◆ **WHAT THIS TASK INVOLVES**
Could you restate every line of the data word for word?

◆ **DATASET EXTRACT**

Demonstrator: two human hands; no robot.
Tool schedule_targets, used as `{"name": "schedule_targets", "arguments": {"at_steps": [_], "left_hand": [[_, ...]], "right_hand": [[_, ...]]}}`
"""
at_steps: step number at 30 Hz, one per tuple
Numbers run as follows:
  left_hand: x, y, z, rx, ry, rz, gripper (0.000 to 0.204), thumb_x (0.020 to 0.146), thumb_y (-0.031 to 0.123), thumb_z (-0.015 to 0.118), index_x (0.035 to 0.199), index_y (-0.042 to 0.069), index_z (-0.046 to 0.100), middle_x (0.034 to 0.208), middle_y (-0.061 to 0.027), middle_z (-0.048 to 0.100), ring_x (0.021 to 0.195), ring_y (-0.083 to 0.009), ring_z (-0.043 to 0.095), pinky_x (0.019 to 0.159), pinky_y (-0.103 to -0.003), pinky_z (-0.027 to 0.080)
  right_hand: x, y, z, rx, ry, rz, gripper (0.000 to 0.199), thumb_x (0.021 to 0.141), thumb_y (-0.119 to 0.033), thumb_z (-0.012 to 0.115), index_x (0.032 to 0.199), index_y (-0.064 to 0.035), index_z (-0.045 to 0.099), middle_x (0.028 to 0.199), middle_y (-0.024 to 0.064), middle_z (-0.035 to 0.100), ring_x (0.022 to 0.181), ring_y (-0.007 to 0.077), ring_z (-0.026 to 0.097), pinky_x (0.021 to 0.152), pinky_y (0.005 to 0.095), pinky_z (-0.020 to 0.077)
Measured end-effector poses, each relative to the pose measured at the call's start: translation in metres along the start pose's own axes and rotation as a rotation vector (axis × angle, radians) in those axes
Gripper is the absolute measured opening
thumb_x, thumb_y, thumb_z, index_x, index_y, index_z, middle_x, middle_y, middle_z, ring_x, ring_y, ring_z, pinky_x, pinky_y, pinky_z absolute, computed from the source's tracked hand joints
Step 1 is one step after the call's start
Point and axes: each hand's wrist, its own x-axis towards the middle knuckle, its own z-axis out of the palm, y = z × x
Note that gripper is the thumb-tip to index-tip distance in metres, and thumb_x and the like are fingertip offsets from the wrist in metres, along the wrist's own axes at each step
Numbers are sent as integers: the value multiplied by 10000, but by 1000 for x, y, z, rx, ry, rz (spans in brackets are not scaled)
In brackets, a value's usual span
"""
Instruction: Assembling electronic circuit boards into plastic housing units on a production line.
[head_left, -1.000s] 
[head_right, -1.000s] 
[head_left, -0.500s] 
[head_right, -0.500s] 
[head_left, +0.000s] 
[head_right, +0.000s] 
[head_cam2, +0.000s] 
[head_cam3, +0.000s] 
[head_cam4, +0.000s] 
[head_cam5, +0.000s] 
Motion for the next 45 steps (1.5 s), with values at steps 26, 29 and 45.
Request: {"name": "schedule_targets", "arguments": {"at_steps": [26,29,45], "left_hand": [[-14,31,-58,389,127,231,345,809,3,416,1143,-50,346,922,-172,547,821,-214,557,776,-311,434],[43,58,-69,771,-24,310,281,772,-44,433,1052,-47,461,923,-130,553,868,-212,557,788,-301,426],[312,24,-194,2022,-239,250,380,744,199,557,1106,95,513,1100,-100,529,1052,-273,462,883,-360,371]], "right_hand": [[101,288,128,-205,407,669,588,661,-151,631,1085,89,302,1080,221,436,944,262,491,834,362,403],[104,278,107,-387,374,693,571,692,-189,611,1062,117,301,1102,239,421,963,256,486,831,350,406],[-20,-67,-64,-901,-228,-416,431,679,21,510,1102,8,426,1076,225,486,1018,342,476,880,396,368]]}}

◆ **SOLUTION**
Demonstrator: two human hands; no robot.
Tool schedule_targets, used as `{"name": "schedule_targets", "arguments": {"at_steps": [_], "left_hand": [[_, ...]], "right_hand": [[_, ...]]}}`
"""
at_steps: step number at 30 Hz, one per tuple
Numbers run as follows:
  left_hand: x, y, z, rx, ry, rz, gripper (0.000 to 0.204), thumb_x (0.020 to 0.146), thumb_y (-0.031 to 0.123), thumb_z (-0.015 to 0.118), index_x (0.035 to 0.199), index_y (-0.042 to 0.069), index_z (-0.046 to 0.100), middle_x (0.034 to 0.208), middle_y (-0.061 to 0.027), middle_z (-0.048 to 0.100), ring_x (0.021 to 0.195), ring_y (-0.083 to 0.009), ring_z (-0.043 to 0.095), pinky_x (0.019 to 0.159), pinky_y (-0.103 to -0.003), pinky_z (-0.027 to 0.080)
  right_hand: x, y, z, rx, ry, rz, gripper (0.000 to 0.199), thumb_x (0.021 to 0.141), thumb_y (-0.119 to 0.033), thumb_z (-0.012 to 0.115), index_x (0.032 to 0.199), index_y (-0.064 to 0.035), index_z (-0.045 to 0.099), middle_x (0.028 to 0.199), middle_y (-0.024 to 0.064), middle_z (-0.035 to 0.100), ring_x (0.022 to 0.181), ring_y (-0.007 to 0.077), ring_z (-0.026 to 0.097), pinky_x (0.021 to 0.152), pinky_y (0.005 to 0.095), pinky_z (-0.020 to 0.077)
Measured end-effector poses, each relative to the pose measured at the call's start: translation in metres along the start pose's own axes and rotation as a rotation vector (axis × angle, radians) in those axes
Gripper is the absolute measured opening
thumb_x, thumb_y, thumb_z, index_x, index_y, index_z, middle_x, middle_y, middle_z, ring_x, ring_y, ring_z, pinky_x, pinky_y, pinky_z absolute, computed from the source's tracked hand joints
Step 1 is one step after the call's start
Point and axes: each hand's wrist, its own x-axis towards the middle knuckle, its own z-axis out of the palm, y = z × x
Note that gripper is the thumb-tip to index-tip distance in metres, and thumb_x and the like are fingertip offsets from the wrist in metres, along the wrist's own axes at each step
Numbers are sent as integers: the value multiplied by 10000, but by 1000 for x, y, z, rx, ry, rz (spans in brackets are not scaled)
In brackets, a value's usual span
"""
Instruction: Assembling electronic circuit boards into plastic housing units on a production line.
[head_left, -1.000s] 
[head_right, -1.000s] 
[head_left, -0.500s] 
[head_right, -0.500s] 
[head_left, +0.000s] 
[head_right, +0.000s] 
[head_cam2, +0.000s] 
[head_cam3, +0.000s] 
[head_cam4, +0.000s] 
[head_cam5, +0.000s] 
Motion for the next 45 steps (1.5 s), with values at steps 26, 29 and 45.
Request: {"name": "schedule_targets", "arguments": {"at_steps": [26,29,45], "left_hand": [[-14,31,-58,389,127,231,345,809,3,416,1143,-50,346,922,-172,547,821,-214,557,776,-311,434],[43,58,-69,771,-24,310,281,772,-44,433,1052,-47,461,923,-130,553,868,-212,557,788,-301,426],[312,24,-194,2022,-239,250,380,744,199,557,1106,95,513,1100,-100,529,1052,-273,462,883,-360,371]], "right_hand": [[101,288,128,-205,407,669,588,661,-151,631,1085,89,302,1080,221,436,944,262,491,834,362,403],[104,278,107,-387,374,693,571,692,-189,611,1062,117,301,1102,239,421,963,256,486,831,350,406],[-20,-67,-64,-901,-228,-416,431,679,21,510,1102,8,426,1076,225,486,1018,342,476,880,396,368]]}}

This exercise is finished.